Dampak Hoaks Terhadap Psikologis Individu
Hoaks berdampak psikologis pada orang, terutama dalam menimbulkan kecemasan dan ketakutan. Kondisi emosional seseorang seringkali dipengaruhi oleh informasi palsu yang menakutkan atau mengancam. Misalnya, hoaks tentang bencana alam, wabah penyakit, atau ancaman keamanan dapat membuat orang merasa tidak aman dan kehilangan kendali atas keadaan. Jika hoaks terus-menerus diterima tanpa klarifikasi, perasaan ini dapat menyebabkan stres yang berkepanjangan.
Hoaks tidak hanya menimbulkan kecemasan, tetapi juga dapat membuat orang bingung dan tidak lagi percaya pada informasi yang mereka terima. Orang yang sering terpapar hoaks cenderung sulit membedakan antara informasi yang benar dan palsu. Keputusan mereka dalam kehidupan pribadi dan sosial dapat dipengaruhi oleh ketidakpastian ini.
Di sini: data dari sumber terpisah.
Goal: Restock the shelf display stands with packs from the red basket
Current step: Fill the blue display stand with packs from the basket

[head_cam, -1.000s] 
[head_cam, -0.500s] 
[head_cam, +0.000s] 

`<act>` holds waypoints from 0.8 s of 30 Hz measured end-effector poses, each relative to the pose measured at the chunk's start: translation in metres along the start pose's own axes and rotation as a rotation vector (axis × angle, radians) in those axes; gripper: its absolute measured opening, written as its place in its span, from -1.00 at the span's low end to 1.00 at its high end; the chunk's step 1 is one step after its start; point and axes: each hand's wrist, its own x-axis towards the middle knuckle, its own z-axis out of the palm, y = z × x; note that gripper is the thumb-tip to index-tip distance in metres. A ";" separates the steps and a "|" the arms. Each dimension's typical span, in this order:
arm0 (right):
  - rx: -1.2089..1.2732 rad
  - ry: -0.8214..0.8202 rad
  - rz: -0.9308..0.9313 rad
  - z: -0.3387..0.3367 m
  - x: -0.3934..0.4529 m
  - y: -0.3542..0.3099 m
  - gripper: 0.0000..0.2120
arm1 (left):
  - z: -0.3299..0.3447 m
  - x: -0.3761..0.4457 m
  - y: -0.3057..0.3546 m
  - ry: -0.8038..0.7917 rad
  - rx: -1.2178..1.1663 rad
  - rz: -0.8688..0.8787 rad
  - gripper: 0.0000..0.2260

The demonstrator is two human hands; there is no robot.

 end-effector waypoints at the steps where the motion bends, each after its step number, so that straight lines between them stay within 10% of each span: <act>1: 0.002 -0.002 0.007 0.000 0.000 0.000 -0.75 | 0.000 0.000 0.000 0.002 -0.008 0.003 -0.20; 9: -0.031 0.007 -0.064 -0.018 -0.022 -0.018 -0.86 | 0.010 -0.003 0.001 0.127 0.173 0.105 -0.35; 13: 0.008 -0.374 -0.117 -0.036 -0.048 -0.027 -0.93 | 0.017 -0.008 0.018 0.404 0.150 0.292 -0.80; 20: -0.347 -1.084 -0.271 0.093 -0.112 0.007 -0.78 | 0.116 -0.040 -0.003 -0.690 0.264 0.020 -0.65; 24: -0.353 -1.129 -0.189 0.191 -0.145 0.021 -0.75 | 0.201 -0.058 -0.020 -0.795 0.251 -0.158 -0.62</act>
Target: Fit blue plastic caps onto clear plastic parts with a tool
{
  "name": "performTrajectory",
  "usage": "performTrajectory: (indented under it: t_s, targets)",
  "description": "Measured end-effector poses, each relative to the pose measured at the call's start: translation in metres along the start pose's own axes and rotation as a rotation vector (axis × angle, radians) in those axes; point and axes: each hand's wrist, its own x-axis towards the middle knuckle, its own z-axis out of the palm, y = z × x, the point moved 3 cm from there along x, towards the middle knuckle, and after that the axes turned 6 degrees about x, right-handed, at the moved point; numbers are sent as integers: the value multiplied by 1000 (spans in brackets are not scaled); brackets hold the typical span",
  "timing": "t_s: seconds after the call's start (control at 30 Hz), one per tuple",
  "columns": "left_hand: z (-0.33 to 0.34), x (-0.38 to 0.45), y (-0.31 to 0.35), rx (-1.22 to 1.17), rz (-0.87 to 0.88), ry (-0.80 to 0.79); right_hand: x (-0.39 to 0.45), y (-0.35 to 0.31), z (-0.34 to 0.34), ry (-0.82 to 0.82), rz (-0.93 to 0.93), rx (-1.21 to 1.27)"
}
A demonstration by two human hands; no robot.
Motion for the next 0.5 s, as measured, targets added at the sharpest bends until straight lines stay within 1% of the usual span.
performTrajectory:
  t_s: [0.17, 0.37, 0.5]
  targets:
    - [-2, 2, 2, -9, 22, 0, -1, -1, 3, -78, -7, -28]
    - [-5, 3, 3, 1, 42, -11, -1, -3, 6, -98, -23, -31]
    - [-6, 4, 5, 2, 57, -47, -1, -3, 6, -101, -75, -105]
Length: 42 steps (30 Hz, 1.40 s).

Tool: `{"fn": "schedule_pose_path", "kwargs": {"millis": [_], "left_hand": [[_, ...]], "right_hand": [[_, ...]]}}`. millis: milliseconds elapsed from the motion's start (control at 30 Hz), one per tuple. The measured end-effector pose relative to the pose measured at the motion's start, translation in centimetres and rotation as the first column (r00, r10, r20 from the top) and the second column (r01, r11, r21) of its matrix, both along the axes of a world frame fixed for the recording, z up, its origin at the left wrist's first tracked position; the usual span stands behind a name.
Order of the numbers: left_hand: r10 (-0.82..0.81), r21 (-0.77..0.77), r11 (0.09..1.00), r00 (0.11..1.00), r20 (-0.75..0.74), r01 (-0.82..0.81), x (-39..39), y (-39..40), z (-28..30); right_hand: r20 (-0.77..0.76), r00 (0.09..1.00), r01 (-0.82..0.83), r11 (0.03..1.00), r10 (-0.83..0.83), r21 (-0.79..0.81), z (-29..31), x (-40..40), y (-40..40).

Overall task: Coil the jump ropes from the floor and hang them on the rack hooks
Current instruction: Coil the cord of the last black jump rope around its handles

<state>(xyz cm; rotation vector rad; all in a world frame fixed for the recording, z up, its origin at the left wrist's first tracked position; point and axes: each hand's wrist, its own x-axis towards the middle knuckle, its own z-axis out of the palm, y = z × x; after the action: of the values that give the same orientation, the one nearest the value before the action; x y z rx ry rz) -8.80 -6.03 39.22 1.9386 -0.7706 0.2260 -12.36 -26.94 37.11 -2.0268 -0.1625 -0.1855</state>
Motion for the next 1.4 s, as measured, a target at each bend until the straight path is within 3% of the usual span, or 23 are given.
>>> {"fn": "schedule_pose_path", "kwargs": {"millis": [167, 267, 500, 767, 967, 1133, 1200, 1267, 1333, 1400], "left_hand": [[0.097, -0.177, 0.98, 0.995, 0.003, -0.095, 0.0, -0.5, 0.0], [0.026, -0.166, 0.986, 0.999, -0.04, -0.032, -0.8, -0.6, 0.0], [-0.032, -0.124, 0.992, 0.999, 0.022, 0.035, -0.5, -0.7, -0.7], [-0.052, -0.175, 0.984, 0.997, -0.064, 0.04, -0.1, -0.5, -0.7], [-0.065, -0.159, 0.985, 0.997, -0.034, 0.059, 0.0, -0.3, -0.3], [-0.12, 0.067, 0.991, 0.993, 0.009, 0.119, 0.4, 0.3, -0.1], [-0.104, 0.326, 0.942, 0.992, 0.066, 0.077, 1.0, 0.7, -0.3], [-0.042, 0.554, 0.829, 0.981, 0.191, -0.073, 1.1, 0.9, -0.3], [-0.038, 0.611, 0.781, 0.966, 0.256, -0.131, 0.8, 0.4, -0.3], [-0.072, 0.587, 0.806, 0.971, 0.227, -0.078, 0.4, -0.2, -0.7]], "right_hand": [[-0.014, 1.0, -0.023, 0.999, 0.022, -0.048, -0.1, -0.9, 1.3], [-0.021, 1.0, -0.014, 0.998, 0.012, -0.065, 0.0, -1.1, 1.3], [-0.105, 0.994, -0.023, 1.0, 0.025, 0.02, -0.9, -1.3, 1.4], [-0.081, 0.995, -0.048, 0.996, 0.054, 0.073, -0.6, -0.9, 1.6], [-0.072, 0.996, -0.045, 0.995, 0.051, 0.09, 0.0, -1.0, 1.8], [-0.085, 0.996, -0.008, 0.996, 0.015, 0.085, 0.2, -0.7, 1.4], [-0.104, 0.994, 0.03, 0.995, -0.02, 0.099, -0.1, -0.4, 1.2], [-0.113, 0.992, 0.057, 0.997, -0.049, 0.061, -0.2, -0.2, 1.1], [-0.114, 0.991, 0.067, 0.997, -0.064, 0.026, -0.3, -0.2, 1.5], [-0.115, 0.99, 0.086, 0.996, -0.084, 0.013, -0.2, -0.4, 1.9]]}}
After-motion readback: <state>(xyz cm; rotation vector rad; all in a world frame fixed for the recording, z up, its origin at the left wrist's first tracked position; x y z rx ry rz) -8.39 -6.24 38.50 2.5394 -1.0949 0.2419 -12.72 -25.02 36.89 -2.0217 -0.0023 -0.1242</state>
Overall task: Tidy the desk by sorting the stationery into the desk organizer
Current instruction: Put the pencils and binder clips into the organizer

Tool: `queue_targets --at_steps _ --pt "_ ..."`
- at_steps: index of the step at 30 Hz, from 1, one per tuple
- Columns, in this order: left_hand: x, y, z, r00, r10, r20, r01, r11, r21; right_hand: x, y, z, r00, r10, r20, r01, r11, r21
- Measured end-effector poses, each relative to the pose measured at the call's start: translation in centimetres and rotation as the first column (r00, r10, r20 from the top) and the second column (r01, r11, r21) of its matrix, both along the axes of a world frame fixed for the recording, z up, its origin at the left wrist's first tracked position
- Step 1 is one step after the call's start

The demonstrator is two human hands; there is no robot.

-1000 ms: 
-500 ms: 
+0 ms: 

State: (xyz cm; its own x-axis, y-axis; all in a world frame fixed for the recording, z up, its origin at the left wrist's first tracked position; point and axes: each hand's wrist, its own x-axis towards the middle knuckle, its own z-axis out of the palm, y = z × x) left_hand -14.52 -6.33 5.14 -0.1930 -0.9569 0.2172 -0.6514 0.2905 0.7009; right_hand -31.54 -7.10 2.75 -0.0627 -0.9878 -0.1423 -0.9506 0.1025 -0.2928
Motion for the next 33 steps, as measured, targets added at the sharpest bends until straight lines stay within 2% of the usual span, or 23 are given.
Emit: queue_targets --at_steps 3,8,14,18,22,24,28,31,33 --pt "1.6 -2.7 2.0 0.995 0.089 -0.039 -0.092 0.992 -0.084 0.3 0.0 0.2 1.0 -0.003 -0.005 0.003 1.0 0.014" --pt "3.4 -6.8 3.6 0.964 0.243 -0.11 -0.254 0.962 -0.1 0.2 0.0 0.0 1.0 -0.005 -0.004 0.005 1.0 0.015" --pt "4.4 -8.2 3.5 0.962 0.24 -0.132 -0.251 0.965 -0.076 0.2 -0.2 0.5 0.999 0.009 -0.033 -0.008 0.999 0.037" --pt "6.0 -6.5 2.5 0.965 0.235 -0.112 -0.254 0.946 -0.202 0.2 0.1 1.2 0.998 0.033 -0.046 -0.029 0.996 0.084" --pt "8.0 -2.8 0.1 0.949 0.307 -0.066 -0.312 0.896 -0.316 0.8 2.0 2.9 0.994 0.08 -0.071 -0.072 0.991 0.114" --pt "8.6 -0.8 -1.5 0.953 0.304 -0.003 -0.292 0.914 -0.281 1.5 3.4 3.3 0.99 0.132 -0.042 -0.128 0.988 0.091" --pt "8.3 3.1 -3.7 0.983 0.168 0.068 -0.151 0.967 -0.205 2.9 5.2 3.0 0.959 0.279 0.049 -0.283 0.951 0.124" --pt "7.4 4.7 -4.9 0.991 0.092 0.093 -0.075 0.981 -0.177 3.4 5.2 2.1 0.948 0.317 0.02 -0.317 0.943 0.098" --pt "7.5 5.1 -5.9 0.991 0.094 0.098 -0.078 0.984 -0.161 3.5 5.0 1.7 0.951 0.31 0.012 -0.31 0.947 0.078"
Dalam jangka panjang, hal ini dapat mengikis rasa percaya diri seseorang dan keyakinan mereka terhadap kemampuan mereka untuk mempertimbangkan keadaan secara rasional.
Hoaks juga dapat berdampak pada kesehatan mental seseorang dengan menyebabkan paranoid. Jika seseorang terus-menerus menerima informasi yang tidak benar yang menimbulkan ketakutan atau menyudutkan seseorang, itu dapat menyebabkan mereka menjadi terlalu curiga terhadap orang lain atau lingkungan mereka. Kondisi ini dapat membuat orang terisolasi secara sosial dan memburuk kesehatan psikologisnya. Banyak kasus hoaks yang beredar membuat individu kewalahan untuk terus memeriksa kebenaran informasi. Kondisi ini dapat menurunkan kualitas hidup seseorang menjadi percaya diri, atau bahkan membuat mereka tidak peduli lagi terhadap isu-isu penting.